Соседствующие оттенки не смешиваются, а дифтонги своих, особых цветов не имеют, если только в каком-то другом языке их не представляет отдельная буква (так, пушисто серая, трехстебельковая русская буква, заменяющая английское sh, столь же древняя, как шелест нильского тростника, воздействует на ее английское представление).
Спешу закончить список, пока меня не перебили. В зеленой группе имеются ольховое f, незрелое яблоко р и фисташковое t. Зелень более тусклая в сочетании с фиалковым – вот лучшее, что могу придумать для w. Желтая включает разнообразные е да i, сливочное d, ярко-золотистое y и u, чье алфавитное значение я могу выразить лишь словами “медь с оливковым отливом”. В группе бурой содержится густой каучуковый тон мягкого g, чуть более бледное j и h – коричнево-желтый шнурок от ботинка. Наконец, среди красных, b имеет оттенок, который живописцы зовут жженой охрой, m – как складка розоватой фланели, и я все-таки нашел ныне совершенное соответствие v – “розовый кварц” в “Словаре красок” Мерца и Поля. Слово, обозначающее в моем словаре радугу – исконную, но явно мутноватую радугу, едва ли произносимо: kzspygv.

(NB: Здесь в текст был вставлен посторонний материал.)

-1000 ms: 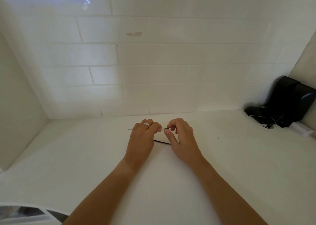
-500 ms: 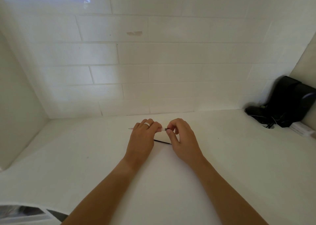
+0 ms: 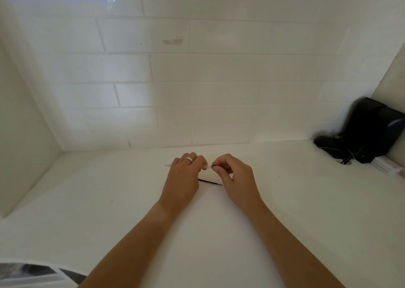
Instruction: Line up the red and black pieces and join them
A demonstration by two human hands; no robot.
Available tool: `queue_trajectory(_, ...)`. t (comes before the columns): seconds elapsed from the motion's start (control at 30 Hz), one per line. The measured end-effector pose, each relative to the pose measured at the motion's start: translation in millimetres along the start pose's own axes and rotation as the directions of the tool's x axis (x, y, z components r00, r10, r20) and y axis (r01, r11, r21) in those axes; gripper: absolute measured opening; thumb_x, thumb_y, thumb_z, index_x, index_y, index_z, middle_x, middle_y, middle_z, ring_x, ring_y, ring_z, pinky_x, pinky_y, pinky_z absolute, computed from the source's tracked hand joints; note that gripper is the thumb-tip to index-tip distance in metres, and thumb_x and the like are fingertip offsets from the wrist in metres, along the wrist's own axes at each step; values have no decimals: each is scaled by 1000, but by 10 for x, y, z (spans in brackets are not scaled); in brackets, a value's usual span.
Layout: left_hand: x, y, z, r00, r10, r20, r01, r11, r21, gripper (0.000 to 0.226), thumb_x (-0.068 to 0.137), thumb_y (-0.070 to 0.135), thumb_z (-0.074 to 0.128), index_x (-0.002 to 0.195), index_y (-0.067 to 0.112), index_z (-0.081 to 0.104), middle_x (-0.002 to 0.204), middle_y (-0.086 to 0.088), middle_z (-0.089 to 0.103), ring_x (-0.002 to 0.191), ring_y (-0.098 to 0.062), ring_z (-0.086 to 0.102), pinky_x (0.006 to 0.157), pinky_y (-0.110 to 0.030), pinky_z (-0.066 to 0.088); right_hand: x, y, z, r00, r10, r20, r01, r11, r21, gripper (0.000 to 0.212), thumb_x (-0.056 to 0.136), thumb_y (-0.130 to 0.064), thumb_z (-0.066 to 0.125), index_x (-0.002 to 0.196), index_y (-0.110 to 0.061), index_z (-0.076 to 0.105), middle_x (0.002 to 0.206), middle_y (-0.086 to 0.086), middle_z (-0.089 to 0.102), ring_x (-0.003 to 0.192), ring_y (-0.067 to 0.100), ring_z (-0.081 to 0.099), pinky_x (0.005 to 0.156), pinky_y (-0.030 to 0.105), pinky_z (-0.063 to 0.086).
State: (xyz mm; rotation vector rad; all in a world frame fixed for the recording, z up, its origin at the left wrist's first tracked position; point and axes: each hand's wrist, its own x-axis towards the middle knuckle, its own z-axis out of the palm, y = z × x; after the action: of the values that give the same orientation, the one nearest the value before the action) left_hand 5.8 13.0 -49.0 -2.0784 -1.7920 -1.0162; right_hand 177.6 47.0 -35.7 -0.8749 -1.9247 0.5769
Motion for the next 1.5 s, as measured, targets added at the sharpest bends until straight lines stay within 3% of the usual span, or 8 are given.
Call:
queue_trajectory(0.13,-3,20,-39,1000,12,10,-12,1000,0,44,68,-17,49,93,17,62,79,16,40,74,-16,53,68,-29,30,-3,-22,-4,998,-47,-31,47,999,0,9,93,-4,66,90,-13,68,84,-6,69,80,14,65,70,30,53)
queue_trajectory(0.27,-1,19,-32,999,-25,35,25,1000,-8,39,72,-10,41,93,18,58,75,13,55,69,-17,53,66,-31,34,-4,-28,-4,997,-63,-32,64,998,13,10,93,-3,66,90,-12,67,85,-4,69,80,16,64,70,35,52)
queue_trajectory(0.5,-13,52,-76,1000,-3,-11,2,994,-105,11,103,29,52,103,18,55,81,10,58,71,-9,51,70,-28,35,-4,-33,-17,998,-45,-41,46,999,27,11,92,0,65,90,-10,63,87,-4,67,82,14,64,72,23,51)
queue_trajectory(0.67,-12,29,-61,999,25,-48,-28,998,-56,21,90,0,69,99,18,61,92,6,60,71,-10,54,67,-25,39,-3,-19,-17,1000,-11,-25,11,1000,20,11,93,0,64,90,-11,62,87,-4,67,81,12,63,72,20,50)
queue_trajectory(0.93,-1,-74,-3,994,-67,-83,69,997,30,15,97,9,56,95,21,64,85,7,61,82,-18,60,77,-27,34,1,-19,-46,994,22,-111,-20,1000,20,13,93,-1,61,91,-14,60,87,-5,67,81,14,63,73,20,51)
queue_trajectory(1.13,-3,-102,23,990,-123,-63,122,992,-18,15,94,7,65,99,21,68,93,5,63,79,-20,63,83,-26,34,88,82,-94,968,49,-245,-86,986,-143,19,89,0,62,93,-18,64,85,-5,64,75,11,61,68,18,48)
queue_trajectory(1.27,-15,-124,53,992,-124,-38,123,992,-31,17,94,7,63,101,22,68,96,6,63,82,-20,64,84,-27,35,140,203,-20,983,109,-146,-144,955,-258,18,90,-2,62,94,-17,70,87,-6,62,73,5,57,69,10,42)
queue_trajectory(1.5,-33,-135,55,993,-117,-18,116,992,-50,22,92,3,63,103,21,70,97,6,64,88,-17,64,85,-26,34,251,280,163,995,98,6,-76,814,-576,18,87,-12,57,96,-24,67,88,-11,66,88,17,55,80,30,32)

Насколько я знаю, первым автором, обсуждавшим audition colorйe (в 1812 году) был врач-альбинос из Эрлангена.
Исповедь синэстета назовут претенциозной и скучной те, кто защищен от таких просачиваний и отцеживаний более плотными перегородками, чем защищен я. Но моей матери все это казалось вполне естественным. Мы разговорились об этом, когда мне шел седьмой год, я строил замок из разноцветных азбучных кубиков и вскользь заметил ей, что покрашены они неправильно. Мы тут же выяснили, что некоторые мои буквы того же цвета, что ее, кроме того, на нее оптически воздействовали и музыкальные ноты. Во мне они не возбуждали никаких хроматизмов. Музыка, с сожалением должен сказать, представляется мне лишь произвольным чередованием более или менее неприятных звуков. В определенном эмоциональном состоянии я способен вынести сочные спазмы скрипки, но концертное фортепиано и решительно все духовые в небольших дозах вызывают во мне скуку, а в больших – оголение всех нервов. Несмотря на множество опер, которым меня подвергали каждую зиму (я, должно быть, отсидел “Руслана” и “Пиковую даму” по меньшей мере дюжину раз за вдвое меньшее число лет), вялость моего отклика на музыку полностью перекрывалась зрительной мукой, вызванной невозможностью прочесть, склонясь над плечом Пимена, что он такое пишет, или тщетными попытками вообразить бражников в тускло светящейся комнате Джульетты.
Мать во всем потакала моей чувствительности к зрительным возбуждениям. Сколько акварелей она писала для меня! Какое это было откровение, когда из легкой смеси красного и синего вырастал у нее куст сирени! Бывало, в петербургском доме она вынимала из тайника в стене ее гардеробной (комнаты, где я появился на свет) целую груду драгоценностей, чтобы позанять меня перед сном. Я был тогда очень мал, и эти пылающие диадемы, ожерелья и кольца не уступали для меня в загадочном очаровании иллюминациям в городе по случаю царских годовщин, когда в ватной тишине зимней ночи гигантские монограммы, венцы и иные геральдические узоры из цветных электрических лампочек – сапфирных, изумрудных, рубиновых – с зачарованной стесненностью горели над отороченными снегом карнизами домов на жилых улицах.
2
Многочисленные детские болезни особенно сближали меня с матерью. В детстве я проявлял исключительные способности к математике, которые полностью утратил в пору моей на редкость бездарной юности. Этот дар играл грозную роль в моих борениях с ангиной или скарлатиной, когда беспощадно пухли огромные шары и многозначные цифры у меня в горячечном мозгу.